The reason this all worked for Portland as quickly as it did is that the Trail Blazers saw it, too. What Lillard could do for this team, the way the pieces could all fit together one day.

"Honestly, the thing I'm most proud of is the discipline we had with Dame," general manager Neil Olshey said. "We didn't bring anyone in. We didn't go after any free-agent point guards to buy him some time. We drafted him, we believed in him, and we just said, 'This is going to be his ball. He's going to be our guy.'"

They eventually got rid of Felton, Flynn and Smith and brought in Price (yes, the same Price he dunked on the other night in L.A.) to mentor him.

"There was nothing that I could teach a guy that was already that gifted," Price said. "I was just there to help him. He had the tools long before he got to the league."

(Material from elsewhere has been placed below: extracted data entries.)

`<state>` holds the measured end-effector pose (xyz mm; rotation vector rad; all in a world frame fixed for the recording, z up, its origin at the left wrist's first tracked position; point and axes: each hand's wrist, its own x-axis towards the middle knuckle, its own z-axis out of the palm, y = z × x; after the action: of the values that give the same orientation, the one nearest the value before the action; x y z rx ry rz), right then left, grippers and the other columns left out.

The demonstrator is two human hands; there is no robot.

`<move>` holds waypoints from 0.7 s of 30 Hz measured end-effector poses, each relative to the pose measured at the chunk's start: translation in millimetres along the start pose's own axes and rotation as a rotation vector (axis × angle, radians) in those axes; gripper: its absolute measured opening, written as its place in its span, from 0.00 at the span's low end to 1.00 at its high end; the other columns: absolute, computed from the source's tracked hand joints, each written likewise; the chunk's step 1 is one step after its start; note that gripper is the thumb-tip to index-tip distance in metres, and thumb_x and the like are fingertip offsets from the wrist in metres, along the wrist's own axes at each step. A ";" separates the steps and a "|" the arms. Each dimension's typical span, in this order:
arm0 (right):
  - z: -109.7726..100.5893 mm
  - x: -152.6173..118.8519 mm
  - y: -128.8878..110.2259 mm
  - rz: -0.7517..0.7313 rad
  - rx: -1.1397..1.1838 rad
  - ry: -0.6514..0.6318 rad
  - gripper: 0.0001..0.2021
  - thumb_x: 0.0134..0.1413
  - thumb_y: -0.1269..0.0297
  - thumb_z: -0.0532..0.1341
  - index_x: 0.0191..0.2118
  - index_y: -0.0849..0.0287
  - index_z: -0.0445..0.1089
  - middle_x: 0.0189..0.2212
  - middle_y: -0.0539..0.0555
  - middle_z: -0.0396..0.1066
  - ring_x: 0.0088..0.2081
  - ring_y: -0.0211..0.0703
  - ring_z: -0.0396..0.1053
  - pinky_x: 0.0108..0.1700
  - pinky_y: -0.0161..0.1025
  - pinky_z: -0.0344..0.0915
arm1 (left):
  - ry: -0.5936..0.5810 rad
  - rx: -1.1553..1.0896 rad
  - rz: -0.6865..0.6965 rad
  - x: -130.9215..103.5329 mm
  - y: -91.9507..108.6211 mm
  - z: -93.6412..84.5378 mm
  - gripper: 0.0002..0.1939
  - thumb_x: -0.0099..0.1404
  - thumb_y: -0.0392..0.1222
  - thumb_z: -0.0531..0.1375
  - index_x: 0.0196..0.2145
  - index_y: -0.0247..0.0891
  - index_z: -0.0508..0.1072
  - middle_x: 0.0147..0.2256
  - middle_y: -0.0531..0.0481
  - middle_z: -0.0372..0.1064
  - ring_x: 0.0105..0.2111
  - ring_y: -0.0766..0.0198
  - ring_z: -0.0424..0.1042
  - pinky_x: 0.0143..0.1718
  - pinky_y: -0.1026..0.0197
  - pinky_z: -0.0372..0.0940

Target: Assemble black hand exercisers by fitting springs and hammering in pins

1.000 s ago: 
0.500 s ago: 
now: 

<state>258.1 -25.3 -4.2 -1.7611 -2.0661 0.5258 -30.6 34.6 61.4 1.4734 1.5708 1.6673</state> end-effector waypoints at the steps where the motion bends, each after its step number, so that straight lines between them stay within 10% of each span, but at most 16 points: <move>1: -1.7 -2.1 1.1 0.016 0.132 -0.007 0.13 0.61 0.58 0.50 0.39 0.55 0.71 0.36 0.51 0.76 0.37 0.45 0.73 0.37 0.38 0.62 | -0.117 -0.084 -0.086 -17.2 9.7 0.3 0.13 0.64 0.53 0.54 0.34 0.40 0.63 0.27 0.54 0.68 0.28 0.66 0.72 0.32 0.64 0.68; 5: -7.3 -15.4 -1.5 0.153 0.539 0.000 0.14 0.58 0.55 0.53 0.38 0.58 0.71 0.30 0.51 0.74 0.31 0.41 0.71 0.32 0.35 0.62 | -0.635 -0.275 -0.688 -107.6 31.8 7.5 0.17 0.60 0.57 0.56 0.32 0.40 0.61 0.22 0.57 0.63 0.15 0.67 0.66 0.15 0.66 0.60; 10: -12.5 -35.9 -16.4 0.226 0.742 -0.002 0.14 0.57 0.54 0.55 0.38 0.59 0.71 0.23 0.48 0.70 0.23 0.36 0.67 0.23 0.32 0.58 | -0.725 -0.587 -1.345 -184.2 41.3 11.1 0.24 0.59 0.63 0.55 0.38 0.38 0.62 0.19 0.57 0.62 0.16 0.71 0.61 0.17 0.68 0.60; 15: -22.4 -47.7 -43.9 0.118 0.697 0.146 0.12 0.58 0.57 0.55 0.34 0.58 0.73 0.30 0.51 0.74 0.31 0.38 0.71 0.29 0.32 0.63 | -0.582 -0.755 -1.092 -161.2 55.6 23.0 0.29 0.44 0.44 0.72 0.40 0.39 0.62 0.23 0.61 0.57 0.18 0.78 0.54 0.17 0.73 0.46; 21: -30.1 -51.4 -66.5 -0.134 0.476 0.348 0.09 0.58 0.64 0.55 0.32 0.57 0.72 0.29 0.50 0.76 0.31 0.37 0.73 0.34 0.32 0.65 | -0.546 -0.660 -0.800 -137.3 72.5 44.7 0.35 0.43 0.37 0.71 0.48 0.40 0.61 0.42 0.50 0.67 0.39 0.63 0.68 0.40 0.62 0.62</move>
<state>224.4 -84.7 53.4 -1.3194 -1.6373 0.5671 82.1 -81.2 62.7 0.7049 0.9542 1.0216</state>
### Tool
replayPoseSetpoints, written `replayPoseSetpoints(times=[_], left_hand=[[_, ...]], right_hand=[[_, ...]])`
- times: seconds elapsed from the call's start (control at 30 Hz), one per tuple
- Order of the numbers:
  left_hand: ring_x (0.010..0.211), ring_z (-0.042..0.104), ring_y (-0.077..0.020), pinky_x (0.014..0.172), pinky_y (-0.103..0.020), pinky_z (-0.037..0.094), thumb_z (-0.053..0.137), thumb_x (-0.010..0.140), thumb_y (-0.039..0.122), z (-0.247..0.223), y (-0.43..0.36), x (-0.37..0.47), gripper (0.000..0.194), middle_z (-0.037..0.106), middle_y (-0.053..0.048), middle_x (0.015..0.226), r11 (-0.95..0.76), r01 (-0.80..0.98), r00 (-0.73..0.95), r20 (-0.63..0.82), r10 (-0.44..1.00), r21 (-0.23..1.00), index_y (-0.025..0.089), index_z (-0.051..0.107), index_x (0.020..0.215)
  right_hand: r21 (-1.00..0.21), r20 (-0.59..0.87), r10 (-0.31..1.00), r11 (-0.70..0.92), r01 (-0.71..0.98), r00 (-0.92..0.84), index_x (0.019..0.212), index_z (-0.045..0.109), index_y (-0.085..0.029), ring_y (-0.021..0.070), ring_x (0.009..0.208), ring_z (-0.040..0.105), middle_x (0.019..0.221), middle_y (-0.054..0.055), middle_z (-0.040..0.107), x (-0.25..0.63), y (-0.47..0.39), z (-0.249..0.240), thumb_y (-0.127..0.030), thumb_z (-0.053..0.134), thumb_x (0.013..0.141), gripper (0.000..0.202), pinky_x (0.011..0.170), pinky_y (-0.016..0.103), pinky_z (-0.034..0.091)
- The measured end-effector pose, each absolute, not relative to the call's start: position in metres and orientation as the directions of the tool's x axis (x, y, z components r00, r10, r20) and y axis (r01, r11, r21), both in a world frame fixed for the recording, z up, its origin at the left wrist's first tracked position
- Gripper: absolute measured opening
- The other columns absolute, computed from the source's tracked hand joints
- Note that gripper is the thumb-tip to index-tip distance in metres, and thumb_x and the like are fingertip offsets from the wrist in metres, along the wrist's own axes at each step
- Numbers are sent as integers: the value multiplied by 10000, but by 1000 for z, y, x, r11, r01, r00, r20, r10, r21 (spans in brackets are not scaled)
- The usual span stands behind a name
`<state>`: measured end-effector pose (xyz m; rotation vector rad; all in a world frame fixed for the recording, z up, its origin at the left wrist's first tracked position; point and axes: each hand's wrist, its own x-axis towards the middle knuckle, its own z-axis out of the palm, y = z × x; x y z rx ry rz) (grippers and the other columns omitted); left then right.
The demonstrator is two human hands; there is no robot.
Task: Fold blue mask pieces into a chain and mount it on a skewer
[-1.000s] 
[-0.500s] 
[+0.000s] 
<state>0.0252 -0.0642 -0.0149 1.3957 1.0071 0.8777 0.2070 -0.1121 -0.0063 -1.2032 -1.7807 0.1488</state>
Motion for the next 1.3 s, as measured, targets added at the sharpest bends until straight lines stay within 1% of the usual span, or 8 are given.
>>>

That vision didn't translate into wins right off the bat. The Blazers finished 33-49 in Lillard's rookie season, though that's a little misleading since they lost their final 13 games. But everyone involved had seen enough to know what was around the corner.

"We still had a good year," Batum said. "After the All-Star break we still had the eighth spot. Then we had a lot of injuries at the end. So we knew the next season we would be OK."

After the season, Aldridge was a little antsy. He was 27 and ready to win something meaningful. But he told management he would be patient for at least another year.

"After a losing season like that, I was trying to go win somewhere," Aldridge said. "They told me to give them a year and I did."

Olshey did two things when Aldridge told him that. He asked him what kind of center he thought he'd play well with, and he asked him to trust him.

"L.A. was open-minded," Olshey said. "He gave [coach] Terry Stotts a chance on the floor and he gave me a chance off the floor."

Portland signed Roy Hibbert to an offer sheet in free agency, but the Pacers matched it. When the Pacers matched, Portland signed J.J. Hickson to a one-year deal. The next summer they traded Jeff Withey for Robin Lopez, a defensive-minded rim protector who became expendable when New Orleans needed to clear cap room to sign Tyreke Evans. It was a footnote to a three-team deal. But having a center like Lopez finally allowed Aldridge to thrive in his natural spot at power forward. That allowed his pick-and-roll game with Lillard to blossom.

"The whole team has changed now," Aldridge said.

Did Lillard see all of that way back when? Can he see how this all plays out? Does he know whether the Blazers are truly elite?

There's that riddle again. You have to do something before people think you can. You have to leap before anyone knows whether you'll make it. Or, maybe you just have to have vision.